Working with reals near the machine precision

There is a lot of discussion in this post about errors in v1-v2; already 22 posts, but surely the question should be:
why do you continue to use this machine precision ?

Back in the good ol days, there were real*10 registers, which probably made some of us lazy, but increasing the precision is a simple option!

SSE reduced the accuracy of many calculations, with little complaint ?
The F90 standard compounded the problem.

This isn’t really a discussion about precision. No matter what KIND of real is used, there are always issues of overflow, underflow, and how denormal numbers are treated. All of this discussion could have been based on REAL64 arithmetic or even REAL128 arithmetic.

For one example, I think all of the IEEE floating point KINDS have the property that 1.0_wp/huge(1.0_wp) is a denormal number. Sometimes it is flushed to zero, sometimes it is treated as a denormal. I think that fact surprises most people the first time they see it happen.

There is an established history for how overflows and underflows are treated in practice. Most programmers expect overflows to cause a program to abort, or at least to signal an exception, while they expect underflows to be flushed to zero and to not abort. Gradual underflows have that gray area where they don’t flush but they have reduced precision, and then they eventually flush to zero when they are below the smallest denormal. Apart from the IEEE signals that are part of the fortran standard (but are not required to be supported), there is nothing that I know of in the standard that specifies this behavior. Please correct me if I’m wrong on this.

Ron, I don’t agree.

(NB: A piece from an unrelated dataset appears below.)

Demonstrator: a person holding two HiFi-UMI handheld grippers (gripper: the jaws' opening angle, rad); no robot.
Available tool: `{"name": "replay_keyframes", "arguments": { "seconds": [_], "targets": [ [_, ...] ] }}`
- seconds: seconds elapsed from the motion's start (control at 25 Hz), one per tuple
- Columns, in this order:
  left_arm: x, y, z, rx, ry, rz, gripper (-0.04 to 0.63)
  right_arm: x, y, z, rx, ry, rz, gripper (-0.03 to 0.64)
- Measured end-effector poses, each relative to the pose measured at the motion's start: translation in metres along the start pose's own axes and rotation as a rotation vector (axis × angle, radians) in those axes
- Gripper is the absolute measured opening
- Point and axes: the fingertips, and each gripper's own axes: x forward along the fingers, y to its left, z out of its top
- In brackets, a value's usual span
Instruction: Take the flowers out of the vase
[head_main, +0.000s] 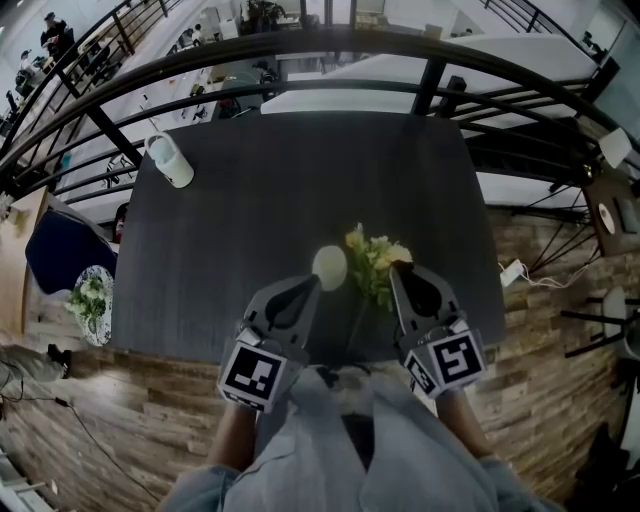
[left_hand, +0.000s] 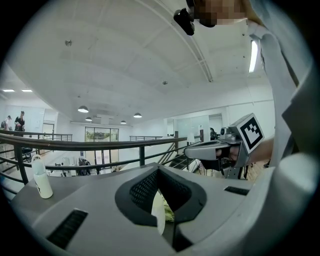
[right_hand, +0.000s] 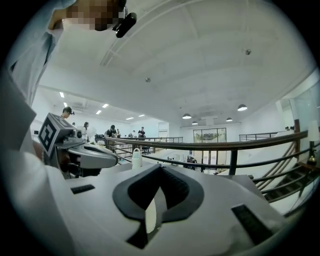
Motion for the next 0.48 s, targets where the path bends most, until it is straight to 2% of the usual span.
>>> {"name": "replay_keyframes", "arguments": {
  "seconds": [0.48],
  "targets": [
    [-0.0010,-0.0006,-0.0016,-0.007,0.004,-0.002,0.000,0.0026,0.0023,-0.0033,0.001,0.021,0.010,0.002]
  ]
}}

The examples have been presented in this thread are with default real. Issues of near equal values are more related to the analysis method, so don’t really scale to different kinds.
This is one of the main issues when choosing which real precision for the analytical method being used. Ever since 1975, I have been using real(8), (actually “real*8”), but for a short time in 80’s and 90’s when real(10) was a viable option for accumulators.
Although over all these years there has been considerable increase in model size, due to increased memory and calculation rate, there has not been a significant change in reported modelling error. The suitability of 64-bit floating point precision has not varied significantly. (which has been an interesting outcome). I use a direct solver for structural engineering finite element analysis, where I do an error re-calculation. This error is dominated by modelling approach, not precision failure.

Essentially, I think that the choice of increased real precision is available for most analysis problems, although probably with a prohibitive computation cost. There may be some/few problems where increased precision is not available, but these must be rare. Reading about what Voyager I and Voyager II continue to achieve suggests to me that REAL32 and REAL64 will have many more years of relevance.

The addition is alright in this expression (no danger of overflow or underflow), but then the subsequent scale() operation will overflow for large x and y, which is what we are trying to avoid. I’m not sure what is the best answer in this case (i.e. hexadecimal exponent radix). Maybe moving the multiplication inside would be the best approach?

a = scale( 0.5*(scale(x,-k) + scale(y,-k)), k )

I don’t have access to a hexadecimal floating point machine to test, but to my eye, this looks safe. Of course, scaling by 0.5 on a hexadecimal machine can lose one bit of accuracy, unlike in the binary case where the mantissa is unchanged, but I don’t think there is any workaround for that.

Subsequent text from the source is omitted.